To our knowledge, no other studies exist that evaluate remote administration of the MoCA that we can effectively compare our results to. Similarly, we are unaware of any studies that examine remote assessments of cognition in a sample of movement disorder patients. There are studies, however, that validate the remote administration of other cognition tools, namely, the Color-Shape Test and the Mini Mental State Exam (MMSE) in the elderly, ²⁰ and the MMSE in patients with dementia. ²¹ In the latter study consisting of 20 patients, administration of the MMSE via Telehealth demonstrated strong concurrent validity (r = 0.90) when compared to the in-person assessment. Although our results are not as striking, it raises the question of applicability in the movement disorder population.

While this study has limitations, it is a critical step in the utilization of web-based video conferencing for the assessment of movement disorder outcomes remotely. Although the primary purpose was to determine feasibility, we recognize that the small sample, and thus large variability, limits the value of the psychometric estimates. In addition, somewhat long follow-up periods, more so for the PD sample, may produce unfavorable psychometric results that might have been more consistent if the time between the in-person and remote assessments were significantly shortened. The timing of measures, however, has no influence on the primary aim to assess feasibility. The possibility of practice effects (i.e. improving scores on repeated assessments of the same test) should also be considered as a potential confounding factor. ²² Although complications associated with technology were minor, there is the possibility of glitches in Internet connection, sound or visual problems, lack of access to the necessary technology (e.g. printers, scanners) for patients particularly in non-westernized regions, and limited knowledge of its use. In addition, very little is known about the compliance with telemedicine use in this population and whether movement disorder patients would rather be seen in-person or in the comfort of their own home. Our results could also be a reflection of the setting in which the assessments took place, ²³ resulting in potential symptom variability between environments. As most participants in our study had moderate disease severity and a generally high level of cognition (25.06 ± 2.61), this remote approach should be tested in a larger sample of patients with advanced disease progression and wider range of cognitive function who are burdened with travel constraints due to progressive disability.

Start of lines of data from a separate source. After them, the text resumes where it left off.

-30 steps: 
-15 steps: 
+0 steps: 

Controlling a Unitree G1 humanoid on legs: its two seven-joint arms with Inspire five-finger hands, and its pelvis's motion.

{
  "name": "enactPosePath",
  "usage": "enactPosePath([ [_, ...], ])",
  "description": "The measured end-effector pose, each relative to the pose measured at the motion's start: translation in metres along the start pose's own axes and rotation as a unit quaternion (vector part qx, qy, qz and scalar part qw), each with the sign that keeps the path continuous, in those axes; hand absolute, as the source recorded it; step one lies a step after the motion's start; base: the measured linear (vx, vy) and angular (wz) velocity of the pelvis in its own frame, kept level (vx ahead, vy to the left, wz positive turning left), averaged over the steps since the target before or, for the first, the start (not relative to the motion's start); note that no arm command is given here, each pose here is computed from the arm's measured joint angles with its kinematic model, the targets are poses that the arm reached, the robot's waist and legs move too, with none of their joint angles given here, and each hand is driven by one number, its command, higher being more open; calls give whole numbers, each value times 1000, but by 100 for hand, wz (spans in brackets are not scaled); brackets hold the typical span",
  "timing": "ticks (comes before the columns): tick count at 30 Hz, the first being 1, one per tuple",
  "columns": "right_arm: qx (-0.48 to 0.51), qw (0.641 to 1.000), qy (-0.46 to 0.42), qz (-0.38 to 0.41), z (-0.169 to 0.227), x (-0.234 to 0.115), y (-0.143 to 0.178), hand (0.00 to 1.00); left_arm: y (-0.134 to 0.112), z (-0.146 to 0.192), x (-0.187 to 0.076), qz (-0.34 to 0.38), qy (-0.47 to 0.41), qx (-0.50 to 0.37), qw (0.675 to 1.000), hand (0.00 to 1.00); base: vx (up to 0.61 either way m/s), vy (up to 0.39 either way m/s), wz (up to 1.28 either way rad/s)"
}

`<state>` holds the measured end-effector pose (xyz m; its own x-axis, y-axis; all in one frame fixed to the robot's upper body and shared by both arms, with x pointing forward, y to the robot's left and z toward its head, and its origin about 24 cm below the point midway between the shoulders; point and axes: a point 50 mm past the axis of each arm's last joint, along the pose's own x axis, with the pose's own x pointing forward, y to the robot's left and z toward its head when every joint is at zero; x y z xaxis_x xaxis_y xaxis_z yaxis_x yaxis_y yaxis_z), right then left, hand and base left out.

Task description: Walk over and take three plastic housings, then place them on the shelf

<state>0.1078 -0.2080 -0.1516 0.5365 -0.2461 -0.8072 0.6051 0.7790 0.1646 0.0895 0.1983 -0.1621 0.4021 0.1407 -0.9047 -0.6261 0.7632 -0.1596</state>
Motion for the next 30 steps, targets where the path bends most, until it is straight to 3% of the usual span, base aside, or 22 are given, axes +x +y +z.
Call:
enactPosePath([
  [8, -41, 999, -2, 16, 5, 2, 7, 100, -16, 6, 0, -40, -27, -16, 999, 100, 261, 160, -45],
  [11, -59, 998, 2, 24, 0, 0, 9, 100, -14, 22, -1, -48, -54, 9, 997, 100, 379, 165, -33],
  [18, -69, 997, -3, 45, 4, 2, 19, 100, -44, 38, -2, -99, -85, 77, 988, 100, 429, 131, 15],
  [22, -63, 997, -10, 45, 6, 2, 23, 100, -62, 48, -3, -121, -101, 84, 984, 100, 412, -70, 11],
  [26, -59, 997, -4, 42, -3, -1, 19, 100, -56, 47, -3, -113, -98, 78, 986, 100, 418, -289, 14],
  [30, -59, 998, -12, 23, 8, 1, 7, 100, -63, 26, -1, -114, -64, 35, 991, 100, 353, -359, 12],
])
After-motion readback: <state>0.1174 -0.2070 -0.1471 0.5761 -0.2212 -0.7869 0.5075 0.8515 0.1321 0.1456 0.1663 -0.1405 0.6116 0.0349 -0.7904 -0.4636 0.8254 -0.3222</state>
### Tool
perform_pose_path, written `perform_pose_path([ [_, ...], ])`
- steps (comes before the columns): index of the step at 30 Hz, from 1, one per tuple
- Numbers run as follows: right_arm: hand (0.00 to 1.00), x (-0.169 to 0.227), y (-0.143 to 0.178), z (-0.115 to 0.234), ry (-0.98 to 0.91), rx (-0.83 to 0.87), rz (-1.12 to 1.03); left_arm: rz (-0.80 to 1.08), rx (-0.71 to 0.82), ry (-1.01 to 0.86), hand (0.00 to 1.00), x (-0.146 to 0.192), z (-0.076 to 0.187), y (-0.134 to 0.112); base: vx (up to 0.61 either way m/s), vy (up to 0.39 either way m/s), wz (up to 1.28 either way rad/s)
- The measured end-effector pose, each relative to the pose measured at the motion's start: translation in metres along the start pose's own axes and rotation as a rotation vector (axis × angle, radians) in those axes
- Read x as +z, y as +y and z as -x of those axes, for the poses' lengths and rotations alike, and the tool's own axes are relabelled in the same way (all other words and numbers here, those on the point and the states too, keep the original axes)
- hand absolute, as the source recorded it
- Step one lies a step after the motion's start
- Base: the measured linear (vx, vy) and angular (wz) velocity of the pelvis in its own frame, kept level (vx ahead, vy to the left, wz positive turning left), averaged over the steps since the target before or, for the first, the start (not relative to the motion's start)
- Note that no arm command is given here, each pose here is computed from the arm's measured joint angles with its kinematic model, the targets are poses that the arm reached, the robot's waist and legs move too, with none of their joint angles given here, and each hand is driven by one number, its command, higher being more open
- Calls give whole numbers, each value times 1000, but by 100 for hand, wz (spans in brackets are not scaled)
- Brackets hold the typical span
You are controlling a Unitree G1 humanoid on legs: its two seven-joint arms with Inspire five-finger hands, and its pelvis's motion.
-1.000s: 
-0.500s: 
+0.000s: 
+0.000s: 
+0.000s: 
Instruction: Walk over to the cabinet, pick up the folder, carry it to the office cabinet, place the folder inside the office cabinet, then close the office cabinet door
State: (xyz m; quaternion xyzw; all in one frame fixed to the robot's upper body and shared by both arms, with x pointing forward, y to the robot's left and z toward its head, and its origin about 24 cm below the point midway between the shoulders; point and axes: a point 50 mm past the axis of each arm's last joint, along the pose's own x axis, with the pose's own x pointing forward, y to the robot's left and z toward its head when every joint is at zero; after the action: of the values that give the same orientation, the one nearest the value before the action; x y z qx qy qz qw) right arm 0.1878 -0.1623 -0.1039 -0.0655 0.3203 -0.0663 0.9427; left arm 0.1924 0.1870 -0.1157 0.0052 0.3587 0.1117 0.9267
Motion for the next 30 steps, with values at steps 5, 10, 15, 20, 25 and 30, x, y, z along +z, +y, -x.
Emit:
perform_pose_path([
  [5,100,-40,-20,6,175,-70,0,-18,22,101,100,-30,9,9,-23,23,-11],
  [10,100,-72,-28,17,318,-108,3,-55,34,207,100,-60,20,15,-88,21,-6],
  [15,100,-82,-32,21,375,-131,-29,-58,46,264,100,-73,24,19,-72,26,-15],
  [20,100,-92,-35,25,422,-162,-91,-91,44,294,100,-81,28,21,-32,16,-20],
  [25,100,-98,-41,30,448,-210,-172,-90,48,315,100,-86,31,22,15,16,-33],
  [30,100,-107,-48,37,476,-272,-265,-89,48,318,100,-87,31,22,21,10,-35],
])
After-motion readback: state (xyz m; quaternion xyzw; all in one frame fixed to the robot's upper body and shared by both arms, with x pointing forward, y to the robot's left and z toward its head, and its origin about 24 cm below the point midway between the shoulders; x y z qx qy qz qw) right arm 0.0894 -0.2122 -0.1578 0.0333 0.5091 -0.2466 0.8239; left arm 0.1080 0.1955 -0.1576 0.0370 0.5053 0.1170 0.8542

The assessment of clinical outcomes remotely via web-based video conferencing can increase access to clinical trials for individuals who would otherwise find travel to study sites burdensome and therefore may improve recruitment for future trials. Remote web-based assessments will also obviate the need for frequent in-person assessments and hence improve retention. Consequently, both patients and clinicians would benefit economically by eliminating travel time and expenses as well as increasing the number of patients seen by the doctor. Similar services for research trials are already being provided by the company MedAvante (www.medavante.com), which conducts various central nervous system assessments using high-quality video conferencing or telephone by trained centralized raters. Confirming the reliability and validity of the MoCA administered remotely in a larger randomized trial may lay the foundation for its use in remote assessments of patients and research participants with neurodegenerative diseases.